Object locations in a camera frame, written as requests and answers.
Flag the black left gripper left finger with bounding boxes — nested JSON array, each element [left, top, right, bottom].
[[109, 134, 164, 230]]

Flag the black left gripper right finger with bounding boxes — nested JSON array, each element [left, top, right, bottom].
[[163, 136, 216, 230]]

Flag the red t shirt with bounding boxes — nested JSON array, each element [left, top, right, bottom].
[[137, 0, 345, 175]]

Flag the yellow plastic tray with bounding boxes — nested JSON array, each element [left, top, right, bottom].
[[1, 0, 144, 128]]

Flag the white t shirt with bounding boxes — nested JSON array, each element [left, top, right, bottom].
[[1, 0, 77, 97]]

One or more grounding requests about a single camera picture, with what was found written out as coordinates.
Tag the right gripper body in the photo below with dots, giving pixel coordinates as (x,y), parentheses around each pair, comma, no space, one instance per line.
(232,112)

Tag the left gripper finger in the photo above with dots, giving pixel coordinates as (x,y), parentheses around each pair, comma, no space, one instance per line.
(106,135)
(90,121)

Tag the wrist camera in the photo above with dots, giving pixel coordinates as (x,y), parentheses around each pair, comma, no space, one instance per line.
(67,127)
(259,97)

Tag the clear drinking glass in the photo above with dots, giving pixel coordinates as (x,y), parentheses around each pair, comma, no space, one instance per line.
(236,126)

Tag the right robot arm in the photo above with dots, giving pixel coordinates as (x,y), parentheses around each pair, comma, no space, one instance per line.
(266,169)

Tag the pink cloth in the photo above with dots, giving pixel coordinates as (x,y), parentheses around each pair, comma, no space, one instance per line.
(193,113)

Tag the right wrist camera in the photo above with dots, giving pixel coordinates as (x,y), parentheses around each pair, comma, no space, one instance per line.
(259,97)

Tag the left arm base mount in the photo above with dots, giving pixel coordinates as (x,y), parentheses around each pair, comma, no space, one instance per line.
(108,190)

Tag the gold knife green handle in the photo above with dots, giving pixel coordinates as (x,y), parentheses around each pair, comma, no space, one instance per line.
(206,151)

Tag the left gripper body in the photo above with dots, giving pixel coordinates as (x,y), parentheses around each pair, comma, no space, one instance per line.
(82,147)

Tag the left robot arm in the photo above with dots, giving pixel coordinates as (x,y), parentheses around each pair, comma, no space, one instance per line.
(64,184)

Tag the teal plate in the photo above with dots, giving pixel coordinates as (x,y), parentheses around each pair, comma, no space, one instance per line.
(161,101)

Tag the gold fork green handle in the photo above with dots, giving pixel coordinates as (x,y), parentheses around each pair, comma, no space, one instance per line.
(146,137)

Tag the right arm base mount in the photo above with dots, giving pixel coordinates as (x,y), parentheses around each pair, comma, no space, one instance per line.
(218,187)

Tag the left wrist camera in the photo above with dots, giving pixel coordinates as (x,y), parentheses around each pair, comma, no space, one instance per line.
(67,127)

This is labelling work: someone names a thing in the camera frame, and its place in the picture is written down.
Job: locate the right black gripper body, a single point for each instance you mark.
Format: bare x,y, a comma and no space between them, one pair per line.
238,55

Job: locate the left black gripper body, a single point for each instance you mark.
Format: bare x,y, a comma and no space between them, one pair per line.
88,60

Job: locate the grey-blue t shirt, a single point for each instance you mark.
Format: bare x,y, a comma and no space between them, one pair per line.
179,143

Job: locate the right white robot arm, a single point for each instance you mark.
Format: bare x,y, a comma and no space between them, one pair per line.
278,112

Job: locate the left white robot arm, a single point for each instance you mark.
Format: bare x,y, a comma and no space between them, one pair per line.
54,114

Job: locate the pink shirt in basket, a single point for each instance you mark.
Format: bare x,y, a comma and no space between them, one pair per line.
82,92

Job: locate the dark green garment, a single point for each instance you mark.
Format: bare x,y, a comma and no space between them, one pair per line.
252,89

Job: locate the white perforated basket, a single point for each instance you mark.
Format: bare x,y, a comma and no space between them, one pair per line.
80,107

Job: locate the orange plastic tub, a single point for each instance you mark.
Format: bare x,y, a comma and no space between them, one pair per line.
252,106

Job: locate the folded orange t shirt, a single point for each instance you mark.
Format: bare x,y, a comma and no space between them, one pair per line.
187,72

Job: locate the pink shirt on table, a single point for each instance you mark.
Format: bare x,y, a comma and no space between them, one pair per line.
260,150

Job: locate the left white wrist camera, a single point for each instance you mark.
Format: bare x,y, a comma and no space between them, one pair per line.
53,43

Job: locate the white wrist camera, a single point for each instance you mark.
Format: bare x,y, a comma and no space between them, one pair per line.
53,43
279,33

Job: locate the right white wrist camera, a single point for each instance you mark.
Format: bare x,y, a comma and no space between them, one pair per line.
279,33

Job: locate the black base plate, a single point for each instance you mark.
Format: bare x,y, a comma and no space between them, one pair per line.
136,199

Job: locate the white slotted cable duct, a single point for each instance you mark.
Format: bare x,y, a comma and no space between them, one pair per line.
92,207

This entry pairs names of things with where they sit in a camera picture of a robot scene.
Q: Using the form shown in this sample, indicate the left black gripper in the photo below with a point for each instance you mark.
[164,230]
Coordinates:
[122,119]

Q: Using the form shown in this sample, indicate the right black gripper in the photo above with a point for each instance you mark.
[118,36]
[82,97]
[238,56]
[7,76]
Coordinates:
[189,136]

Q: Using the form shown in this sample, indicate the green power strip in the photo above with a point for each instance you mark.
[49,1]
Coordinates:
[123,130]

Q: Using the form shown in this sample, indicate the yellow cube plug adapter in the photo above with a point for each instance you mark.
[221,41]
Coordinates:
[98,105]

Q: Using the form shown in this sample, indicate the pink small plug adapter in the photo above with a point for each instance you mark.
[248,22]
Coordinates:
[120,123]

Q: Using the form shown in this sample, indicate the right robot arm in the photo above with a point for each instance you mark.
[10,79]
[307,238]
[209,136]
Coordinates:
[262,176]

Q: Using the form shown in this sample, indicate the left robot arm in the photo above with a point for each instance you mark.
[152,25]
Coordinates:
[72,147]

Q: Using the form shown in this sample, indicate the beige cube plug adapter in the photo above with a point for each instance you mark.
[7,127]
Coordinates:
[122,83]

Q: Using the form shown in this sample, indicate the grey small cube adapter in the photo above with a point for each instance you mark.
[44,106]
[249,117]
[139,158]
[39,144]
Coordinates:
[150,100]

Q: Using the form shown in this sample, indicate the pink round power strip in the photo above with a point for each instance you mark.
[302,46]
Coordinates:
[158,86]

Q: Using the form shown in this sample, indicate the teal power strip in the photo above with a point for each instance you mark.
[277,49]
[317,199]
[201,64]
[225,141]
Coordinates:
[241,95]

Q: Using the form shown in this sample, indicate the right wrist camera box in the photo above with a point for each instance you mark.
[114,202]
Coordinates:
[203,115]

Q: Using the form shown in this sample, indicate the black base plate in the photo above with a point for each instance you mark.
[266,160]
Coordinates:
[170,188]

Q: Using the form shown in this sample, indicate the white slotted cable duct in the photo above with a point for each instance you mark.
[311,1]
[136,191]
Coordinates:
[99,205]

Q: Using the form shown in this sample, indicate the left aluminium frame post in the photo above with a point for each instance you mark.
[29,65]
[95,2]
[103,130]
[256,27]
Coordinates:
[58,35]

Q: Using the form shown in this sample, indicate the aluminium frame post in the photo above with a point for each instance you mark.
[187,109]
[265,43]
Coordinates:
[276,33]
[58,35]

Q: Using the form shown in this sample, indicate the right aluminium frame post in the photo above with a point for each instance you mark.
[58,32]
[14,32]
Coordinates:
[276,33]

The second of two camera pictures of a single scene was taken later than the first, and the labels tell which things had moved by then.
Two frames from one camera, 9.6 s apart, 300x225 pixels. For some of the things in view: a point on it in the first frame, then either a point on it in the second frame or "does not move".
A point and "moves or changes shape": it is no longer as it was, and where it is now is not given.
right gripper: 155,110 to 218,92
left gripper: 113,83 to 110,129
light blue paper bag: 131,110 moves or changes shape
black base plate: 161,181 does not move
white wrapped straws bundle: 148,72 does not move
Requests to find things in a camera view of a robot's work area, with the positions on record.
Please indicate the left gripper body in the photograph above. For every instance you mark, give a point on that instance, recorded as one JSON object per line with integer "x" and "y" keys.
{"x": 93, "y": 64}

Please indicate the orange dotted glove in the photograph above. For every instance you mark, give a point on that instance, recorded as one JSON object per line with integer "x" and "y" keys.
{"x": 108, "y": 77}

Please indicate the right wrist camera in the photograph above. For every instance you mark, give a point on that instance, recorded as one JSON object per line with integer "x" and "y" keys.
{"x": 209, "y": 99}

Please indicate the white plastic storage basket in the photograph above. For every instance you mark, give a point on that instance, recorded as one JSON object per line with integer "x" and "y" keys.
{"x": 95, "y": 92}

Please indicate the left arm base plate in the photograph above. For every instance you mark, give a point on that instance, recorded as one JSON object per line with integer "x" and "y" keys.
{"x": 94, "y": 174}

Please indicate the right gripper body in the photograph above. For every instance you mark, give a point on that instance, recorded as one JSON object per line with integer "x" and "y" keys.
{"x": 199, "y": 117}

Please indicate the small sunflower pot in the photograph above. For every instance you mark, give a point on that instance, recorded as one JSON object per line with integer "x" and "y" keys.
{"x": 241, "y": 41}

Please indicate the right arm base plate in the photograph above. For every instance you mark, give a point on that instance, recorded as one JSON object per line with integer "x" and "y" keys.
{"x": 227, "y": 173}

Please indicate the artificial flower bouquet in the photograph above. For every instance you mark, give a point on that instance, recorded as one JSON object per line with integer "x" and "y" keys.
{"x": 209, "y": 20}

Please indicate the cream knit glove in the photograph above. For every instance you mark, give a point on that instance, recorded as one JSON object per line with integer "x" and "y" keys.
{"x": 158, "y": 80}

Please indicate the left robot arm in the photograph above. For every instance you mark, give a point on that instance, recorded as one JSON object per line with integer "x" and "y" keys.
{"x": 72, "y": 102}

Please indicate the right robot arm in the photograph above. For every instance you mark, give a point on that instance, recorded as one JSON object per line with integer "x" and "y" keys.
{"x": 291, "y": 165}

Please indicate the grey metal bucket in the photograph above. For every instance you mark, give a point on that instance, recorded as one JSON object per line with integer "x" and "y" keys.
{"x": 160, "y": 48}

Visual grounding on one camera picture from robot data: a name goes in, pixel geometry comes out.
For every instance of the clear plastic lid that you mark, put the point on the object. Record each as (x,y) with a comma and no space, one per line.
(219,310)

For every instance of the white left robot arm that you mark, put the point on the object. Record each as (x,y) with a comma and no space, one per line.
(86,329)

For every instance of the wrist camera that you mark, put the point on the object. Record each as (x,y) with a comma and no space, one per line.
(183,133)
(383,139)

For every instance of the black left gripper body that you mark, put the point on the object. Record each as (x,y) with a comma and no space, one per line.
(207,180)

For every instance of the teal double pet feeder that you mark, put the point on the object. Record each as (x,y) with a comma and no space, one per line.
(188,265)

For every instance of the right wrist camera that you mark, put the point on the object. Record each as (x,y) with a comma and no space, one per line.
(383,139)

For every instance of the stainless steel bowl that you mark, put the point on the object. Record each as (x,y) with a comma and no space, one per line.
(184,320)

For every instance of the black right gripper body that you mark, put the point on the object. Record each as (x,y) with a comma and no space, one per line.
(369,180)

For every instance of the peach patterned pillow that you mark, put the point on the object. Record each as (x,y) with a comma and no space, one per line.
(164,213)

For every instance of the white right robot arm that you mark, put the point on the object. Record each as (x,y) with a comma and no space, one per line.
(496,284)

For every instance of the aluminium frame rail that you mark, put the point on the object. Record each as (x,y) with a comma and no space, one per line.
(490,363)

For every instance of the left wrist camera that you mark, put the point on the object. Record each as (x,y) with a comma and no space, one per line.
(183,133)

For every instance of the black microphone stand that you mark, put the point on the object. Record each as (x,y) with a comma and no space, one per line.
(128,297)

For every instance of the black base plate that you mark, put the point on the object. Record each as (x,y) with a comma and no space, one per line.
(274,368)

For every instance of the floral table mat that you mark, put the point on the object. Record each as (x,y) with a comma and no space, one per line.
···
§ **Description of the task**
Each line of the listing above that contains the word "then" is to be copied.

§ **Output of the task**
The second of two camera pictures of a single scene was taken later than the first, and the labels tell which things had moved by then.
Two frames from one camera, 9.6 s apart, 300x225 pixels. For some of the things in view: a point on it in the first frame, then either a point on it in the second frame or "does not move".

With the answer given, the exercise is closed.